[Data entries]
□ □ □

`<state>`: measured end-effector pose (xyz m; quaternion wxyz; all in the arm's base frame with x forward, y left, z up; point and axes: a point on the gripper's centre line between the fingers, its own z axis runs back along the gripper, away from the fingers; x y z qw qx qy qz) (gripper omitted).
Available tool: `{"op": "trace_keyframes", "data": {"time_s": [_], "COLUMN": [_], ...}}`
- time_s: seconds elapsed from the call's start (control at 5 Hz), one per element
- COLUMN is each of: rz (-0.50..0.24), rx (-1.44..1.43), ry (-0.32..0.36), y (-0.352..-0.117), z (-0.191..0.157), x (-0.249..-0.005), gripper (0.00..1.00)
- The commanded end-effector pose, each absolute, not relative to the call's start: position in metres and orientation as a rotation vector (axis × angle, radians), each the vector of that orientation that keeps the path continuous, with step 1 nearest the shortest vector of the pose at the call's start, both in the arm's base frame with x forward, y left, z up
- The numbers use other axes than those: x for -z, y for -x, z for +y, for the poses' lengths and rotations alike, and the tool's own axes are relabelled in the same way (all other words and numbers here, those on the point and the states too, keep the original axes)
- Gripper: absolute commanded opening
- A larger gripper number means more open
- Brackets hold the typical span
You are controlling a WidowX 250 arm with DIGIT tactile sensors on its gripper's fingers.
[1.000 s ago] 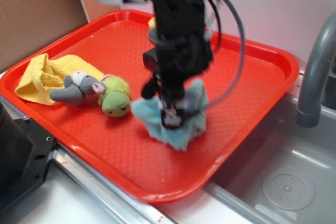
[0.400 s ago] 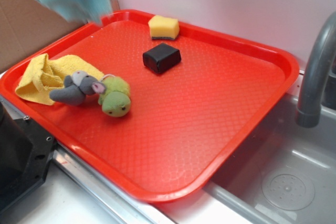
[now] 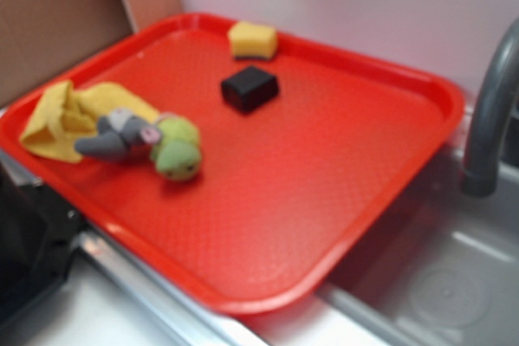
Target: Grab the blue cloth.
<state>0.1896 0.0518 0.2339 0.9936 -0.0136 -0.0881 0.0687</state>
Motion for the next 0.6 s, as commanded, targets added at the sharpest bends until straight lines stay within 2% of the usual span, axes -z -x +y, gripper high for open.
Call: {"op": "trace_keyframes", "data": {"time_s": [0.0, 0.4], "rz": [-0.157, -0.17], "rx": [-0.107, -0.046], "ry": [-0.02, -0.054], "y": [-0.186, -0.186], "z": [0.02, -0.001], "x": [-0.227, -0.219], "gripper": [0.0, 0.0]}}
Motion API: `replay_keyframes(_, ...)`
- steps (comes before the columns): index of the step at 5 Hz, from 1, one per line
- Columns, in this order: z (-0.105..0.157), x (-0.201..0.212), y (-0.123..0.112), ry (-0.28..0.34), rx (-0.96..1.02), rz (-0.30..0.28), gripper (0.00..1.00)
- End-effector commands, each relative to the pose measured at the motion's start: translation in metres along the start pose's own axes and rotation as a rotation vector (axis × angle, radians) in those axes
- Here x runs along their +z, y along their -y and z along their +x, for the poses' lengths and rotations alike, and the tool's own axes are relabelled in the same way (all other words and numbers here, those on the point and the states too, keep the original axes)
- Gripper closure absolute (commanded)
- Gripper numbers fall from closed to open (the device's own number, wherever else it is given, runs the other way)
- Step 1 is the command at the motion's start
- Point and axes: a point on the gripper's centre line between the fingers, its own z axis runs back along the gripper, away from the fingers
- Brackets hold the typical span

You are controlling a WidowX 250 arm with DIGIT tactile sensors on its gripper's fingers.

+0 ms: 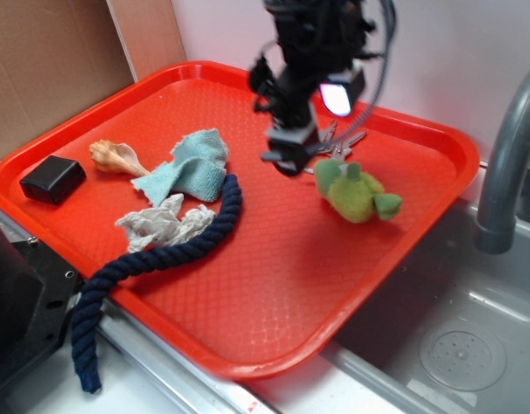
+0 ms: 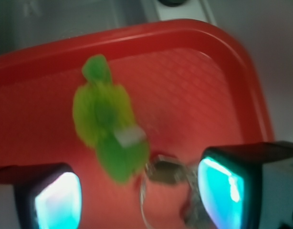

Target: Grab the green animal.

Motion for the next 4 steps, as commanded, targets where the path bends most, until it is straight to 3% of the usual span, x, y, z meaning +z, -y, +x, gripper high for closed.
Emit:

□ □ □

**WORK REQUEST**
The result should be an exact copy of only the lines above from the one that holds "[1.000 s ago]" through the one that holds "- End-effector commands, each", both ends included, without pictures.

**ANSWER TO THIS TASK**
[1.000 s ago] 
[0.400 s ago] 
[now] 
Target: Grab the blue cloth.
<state>0.1896 0.0518 0.2339 0.9936 -0.0136 -0.0881 0.0687</state>
Motion for the next 0.6 s, as commanded, targets added at the sharpest bends until straight lines stay within 2% of the usual span, axes -z -x +y, gripper high for open.
Call: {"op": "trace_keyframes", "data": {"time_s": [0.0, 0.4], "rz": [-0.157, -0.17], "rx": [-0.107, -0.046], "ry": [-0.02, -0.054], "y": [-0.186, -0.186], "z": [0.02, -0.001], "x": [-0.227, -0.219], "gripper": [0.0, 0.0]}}
Motion API: `replay_keyframes(_, ...)`
- steps (comes before the columns): index of the step at 5 Hz, from 1, one per line
- Columns, in this order: z (-0.105..0.157), x (-0.201..0.212), y (-0.123..0.112), ry (-0.28..0.34), rx (-0.96..1.02), rz (-0.30..0.28), gripper (0.00..1.00)
- End-effector commands, each relative to the pose measured at the motion's start: translation in metres along the start pose's own axes and rotation as a rotation vector (axis × angle, radians) in those axes

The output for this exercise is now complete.